#### ABOUT THIS EXERCISE
Copy out each line of the data holding "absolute".

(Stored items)
:::

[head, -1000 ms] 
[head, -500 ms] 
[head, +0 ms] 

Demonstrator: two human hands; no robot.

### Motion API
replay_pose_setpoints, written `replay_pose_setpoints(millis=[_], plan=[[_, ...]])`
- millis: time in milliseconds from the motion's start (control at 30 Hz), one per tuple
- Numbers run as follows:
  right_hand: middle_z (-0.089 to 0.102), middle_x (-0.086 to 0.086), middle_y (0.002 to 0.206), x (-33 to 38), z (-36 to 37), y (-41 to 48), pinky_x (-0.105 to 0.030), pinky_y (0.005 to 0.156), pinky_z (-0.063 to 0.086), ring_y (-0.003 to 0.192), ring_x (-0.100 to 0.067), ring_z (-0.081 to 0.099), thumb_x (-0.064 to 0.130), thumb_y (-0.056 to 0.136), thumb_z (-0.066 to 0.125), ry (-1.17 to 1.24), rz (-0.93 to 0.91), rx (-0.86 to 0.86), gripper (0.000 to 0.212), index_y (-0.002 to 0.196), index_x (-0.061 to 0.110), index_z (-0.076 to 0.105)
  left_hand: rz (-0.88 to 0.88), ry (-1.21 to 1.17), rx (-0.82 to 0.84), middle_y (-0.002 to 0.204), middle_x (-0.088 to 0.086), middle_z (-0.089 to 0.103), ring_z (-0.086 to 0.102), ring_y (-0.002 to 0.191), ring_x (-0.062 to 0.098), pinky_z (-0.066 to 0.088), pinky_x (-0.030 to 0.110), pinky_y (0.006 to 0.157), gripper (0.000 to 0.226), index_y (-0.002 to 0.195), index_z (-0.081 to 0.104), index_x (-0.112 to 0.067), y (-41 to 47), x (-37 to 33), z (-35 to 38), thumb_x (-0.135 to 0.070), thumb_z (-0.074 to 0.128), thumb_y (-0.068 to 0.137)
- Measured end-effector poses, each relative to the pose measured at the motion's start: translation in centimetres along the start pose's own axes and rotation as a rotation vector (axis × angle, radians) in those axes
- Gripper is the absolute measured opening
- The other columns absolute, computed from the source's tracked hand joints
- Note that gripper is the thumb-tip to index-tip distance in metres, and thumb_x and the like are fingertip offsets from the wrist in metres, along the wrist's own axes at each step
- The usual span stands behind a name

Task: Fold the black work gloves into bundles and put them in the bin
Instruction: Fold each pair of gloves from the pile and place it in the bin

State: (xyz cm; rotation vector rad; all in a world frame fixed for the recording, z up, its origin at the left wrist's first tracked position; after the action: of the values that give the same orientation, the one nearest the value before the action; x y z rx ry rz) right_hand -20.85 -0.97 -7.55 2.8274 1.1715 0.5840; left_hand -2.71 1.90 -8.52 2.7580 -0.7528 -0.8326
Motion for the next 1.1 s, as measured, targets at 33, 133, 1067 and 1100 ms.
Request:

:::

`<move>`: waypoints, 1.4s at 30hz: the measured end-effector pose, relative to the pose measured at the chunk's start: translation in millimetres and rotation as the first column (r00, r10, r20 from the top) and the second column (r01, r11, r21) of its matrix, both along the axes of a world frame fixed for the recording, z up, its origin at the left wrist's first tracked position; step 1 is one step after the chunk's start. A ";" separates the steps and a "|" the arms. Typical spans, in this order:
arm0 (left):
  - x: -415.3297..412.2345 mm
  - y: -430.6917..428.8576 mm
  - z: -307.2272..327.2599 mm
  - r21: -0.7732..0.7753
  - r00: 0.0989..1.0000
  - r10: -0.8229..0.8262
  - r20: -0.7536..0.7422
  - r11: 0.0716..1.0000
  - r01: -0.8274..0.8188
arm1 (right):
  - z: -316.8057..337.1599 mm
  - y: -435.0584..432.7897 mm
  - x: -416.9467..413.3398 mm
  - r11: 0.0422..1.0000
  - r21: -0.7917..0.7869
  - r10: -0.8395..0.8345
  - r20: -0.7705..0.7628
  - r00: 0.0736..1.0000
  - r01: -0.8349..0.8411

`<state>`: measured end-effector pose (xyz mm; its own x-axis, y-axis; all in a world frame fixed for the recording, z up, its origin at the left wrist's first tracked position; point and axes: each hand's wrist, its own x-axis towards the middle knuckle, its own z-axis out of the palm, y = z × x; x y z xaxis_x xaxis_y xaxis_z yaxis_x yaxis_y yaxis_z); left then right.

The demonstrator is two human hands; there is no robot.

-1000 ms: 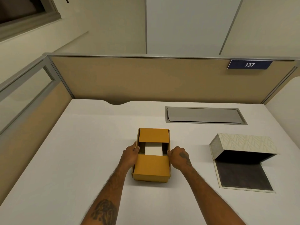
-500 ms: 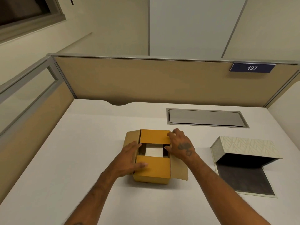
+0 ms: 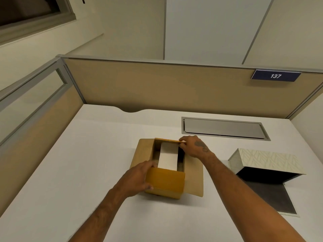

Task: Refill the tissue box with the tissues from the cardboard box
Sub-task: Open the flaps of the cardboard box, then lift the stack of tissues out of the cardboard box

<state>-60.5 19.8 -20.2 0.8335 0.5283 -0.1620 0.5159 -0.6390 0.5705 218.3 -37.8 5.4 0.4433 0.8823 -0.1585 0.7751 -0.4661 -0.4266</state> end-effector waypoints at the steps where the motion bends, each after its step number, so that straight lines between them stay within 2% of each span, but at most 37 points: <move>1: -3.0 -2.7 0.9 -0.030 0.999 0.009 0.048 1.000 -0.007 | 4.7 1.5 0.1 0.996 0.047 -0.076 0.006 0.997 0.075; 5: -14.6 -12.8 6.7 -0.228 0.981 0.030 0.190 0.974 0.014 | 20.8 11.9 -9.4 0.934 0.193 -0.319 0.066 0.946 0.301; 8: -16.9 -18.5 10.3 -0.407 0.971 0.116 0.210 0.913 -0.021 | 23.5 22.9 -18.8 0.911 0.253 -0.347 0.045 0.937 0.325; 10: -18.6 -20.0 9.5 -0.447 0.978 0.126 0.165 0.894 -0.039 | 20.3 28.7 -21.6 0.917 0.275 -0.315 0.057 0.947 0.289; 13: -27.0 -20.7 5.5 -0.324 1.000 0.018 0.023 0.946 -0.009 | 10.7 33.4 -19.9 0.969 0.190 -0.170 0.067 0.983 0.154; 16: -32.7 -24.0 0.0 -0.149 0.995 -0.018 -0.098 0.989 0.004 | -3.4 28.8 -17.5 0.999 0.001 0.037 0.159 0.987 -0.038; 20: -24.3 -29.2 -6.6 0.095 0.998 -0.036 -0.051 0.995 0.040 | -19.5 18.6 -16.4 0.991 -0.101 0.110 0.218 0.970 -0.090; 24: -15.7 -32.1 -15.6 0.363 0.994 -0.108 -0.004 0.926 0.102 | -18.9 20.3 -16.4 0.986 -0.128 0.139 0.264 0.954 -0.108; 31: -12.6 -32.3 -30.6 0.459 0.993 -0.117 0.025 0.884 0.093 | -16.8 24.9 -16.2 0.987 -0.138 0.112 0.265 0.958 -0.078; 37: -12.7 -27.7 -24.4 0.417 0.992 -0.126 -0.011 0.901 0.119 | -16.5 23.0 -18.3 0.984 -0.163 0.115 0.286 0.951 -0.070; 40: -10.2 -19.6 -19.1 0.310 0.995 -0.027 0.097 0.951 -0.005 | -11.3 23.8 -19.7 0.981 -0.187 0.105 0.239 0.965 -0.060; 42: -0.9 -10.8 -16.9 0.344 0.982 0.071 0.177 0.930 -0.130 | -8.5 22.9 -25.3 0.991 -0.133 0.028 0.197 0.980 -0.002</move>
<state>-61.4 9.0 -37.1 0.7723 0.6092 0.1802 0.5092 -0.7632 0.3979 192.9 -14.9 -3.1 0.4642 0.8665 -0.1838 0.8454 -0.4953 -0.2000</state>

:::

#### SOLUTION TO THIS PROBLEM
- Gripper is the absolute measured opening
- The other columns absolute, computed from the source's tracked hand joints

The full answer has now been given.